● **PROBLEM DESCRIPTION**
Take the entries below and print, exactly, the stretch from the line containing "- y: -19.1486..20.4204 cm" through the line containing "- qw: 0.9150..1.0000", both included.

Start of THE RECORDS

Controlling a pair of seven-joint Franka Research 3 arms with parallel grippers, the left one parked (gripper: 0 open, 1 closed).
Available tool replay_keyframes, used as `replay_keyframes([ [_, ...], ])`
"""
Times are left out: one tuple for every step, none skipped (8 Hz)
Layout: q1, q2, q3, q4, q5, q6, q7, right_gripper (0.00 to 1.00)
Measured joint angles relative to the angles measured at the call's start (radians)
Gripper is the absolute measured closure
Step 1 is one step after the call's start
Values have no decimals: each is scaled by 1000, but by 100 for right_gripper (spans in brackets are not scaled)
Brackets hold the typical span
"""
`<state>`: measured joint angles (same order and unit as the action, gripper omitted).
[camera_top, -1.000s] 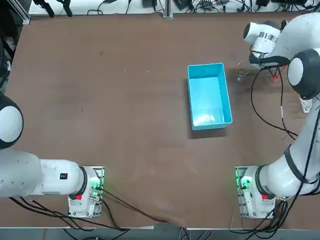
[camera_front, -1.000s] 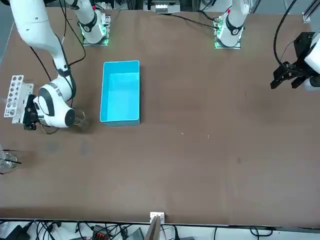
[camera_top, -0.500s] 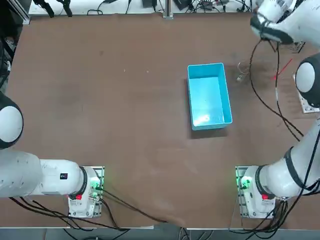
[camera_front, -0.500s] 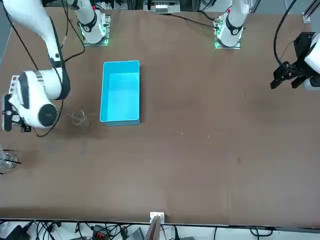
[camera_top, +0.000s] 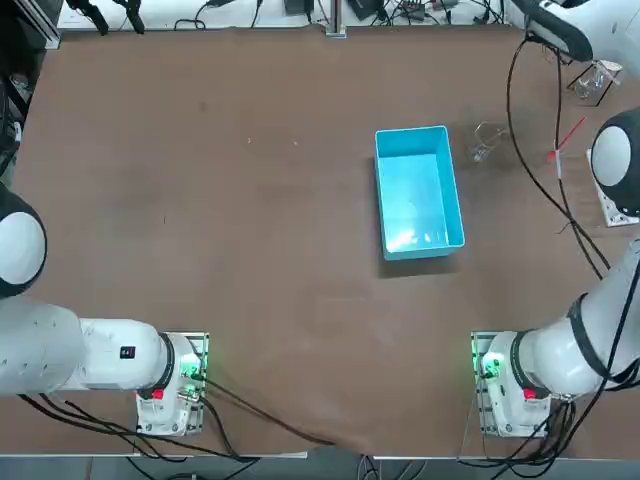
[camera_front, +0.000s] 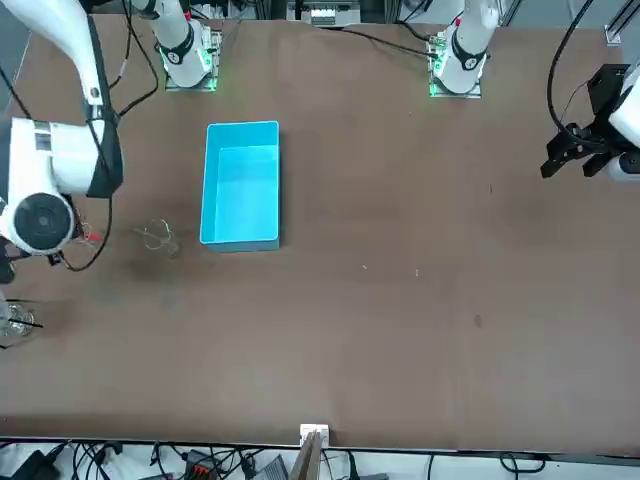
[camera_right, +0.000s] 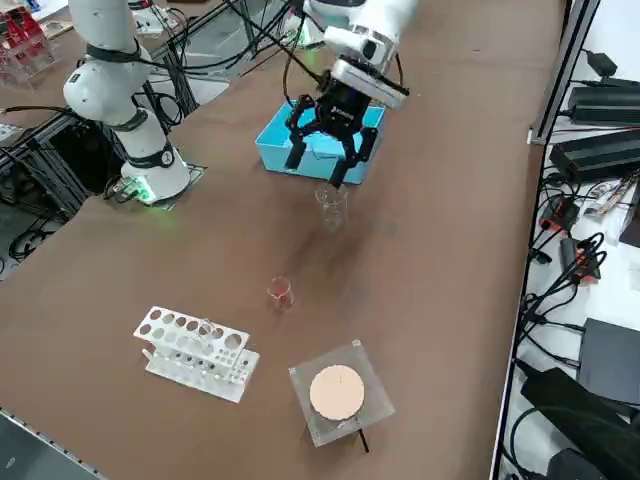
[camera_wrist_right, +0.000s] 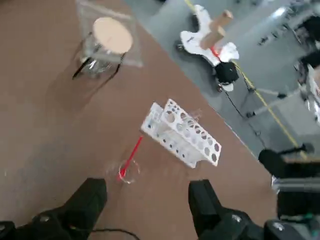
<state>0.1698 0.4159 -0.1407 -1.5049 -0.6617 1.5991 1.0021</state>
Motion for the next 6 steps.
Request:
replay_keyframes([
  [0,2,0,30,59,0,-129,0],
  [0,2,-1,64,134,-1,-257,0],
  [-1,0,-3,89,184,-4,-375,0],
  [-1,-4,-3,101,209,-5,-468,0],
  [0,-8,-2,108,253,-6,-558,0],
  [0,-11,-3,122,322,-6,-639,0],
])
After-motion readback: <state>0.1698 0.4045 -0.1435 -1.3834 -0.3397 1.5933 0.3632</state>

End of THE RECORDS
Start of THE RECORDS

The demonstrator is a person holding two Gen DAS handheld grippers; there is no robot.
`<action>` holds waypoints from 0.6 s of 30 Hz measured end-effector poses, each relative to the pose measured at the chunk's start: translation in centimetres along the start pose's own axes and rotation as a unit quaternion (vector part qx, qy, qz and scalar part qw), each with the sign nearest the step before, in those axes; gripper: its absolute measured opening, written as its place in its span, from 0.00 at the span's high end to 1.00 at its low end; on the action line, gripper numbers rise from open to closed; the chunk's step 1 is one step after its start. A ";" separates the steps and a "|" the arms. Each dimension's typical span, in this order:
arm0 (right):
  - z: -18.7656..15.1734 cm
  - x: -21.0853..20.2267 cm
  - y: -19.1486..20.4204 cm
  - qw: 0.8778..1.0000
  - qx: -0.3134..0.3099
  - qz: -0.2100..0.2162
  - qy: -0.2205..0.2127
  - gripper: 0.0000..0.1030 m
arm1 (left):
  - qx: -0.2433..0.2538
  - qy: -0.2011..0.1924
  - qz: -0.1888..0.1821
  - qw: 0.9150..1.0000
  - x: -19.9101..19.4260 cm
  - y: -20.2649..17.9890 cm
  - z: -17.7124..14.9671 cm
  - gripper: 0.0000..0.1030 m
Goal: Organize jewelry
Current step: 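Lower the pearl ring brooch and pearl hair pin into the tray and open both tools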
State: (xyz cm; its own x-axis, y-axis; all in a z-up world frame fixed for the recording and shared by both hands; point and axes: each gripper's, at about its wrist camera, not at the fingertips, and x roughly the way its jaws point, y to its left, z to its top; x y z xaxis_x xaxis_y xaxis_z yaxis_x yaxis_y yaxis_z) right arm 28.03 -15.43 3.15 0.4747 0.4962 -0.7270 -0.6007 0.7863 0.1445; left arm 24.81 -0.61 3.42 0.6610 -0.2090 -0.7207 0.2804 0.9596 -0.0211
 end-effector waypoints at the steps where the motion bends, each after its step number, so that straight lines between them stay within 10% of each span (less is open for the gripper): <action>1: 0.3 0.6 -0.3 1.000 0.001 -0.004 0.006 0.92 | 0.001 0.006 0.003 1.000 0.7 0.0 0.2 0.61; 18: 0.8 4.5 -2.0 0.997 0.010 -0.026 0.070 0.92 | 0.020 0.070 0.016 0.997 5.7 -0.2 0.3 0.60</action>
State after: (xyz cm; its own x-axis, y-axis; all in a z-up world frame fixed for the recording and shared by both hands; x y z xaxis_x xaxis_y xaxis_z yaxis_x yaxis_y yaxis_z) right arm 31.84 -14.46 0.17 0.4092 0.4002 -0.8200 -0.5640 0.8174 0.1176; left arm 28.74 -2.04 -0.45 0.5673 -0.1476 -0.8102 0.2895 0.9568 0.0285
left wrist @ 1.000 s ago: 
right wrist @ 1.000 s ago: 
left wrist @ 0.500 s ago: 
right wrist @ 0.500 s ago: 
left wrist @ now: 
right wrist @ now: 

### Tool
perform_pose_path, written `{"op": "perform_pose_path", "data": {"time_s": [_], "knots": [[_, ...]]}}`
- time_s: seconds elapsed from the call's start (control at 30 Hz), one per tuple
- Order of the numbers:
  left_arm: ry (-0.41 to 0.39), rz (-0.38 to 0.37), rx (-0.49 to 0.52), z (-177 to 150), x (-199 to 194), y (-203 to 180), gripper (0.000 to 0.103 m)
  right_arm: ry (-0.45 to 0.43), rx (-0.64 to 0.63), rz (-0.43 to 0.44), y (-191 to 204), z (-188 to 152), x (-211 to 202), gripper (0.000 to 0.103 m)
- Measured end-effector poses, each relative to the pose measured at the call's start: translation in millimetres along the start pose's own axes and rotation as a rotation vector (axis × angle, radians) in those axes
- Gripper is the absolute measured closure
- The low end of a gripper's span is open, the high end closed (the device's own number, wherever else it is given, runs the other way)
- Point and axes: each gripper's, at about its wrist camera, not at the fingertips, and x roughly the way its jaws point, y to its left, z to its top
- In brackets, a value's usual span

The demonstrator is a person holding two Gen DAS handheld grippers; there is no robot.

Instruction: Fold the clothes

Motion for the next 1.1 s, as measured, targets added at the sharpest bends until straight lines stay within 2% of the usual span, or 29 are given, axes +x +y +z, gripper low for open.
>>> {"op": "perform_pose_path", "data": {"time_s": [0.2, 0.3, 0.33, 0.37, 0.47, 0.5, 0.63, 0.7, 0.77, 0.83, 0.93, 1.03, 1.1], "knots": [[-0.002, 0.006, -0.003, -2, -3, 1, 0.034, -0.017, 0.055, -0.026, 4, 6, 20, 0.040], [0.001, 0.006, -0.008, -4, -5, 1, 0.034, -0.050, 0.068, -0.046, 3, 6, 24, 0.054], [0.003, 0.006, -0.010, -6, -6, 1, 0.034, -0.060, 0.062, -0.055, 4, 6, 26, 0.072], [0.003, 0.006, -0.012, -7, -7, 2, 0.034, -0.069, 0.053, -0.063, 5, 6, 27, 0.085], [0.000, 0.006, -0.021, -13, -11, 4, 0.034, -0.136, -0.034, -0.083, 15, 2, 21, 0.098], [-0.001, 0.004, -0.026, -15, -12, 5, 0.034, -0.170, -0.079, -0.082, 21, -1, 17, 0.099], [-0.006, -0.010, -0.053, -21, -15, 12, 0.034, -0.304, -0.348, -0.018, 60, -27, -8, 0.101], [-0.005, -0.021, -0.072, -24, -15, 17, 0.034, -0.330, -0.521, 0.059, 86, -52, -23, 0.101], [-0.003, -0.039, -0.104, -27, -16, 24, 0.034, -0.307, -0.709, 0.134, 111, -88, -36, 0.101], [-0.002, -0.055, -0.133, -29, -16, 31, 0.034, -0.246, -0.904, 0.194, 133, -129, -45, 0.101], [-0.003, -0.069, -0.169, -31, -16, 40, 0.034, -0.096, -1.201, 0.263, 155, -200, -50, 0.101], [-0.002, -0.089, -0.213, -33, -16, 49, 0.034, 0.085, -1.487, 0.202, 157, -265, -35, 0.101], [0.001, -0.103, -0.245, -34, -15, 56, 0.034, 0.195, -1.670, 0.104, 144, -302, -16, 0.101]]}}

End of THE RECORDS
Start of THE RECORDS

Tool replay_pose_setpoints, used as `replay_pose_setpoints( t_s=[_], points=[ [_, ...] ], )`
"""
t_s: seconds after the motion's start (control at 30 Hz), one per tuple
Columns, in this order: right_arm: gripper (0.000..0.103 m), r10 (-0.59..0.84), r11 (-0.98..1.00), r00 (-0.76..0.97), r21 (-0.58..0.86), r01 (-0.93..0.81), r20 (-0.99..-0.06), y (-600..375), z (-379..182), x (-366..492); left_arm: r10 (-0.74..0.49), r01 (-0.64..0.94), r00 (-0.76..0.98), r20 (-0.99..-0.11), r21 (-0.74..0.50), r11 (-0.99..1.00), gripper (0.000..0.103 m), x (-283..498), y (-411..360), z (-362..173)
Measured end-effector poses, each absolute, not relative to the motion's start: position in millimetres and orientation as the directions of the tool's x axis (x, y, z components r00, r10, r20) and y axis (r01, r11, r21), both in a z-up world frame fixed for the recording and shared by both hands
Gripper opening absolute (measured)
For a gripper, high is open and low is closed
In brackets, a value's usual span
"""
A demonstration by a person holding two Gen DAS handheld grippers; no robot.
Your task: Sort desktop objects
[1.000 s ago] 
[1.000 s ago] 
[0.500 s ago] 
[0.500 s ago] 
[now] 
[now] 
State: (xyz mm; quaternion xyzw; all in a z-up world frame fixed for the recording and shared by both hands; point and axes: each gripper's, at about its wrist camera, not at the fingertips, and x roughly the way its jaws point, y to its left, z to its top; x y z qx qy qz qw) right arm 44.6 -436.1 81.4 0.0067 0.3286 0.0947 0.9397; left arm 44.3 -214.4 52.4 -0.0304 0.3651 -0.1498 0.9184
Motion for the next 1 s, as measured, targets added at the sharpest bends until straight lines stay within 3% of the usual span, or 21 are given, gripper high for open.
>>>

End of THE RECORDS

● **TASK RESPONSE**
  - y: -19.1486..20.4204 cm
  - qw: 0.8778..1.0000
  - qx: -0.3134..0.3099
  - qz: -0.2100..0.2162
  - qy: -0.2205..0.2127
  - gripper: 0.0000..0.1030 m
arm1 (left):
  - qx: -0.2433..0.2538
  - qy: -0.2011..0.1924
  - qz: -0.1888..0.1821
  - qw: 0.9150..1.0000

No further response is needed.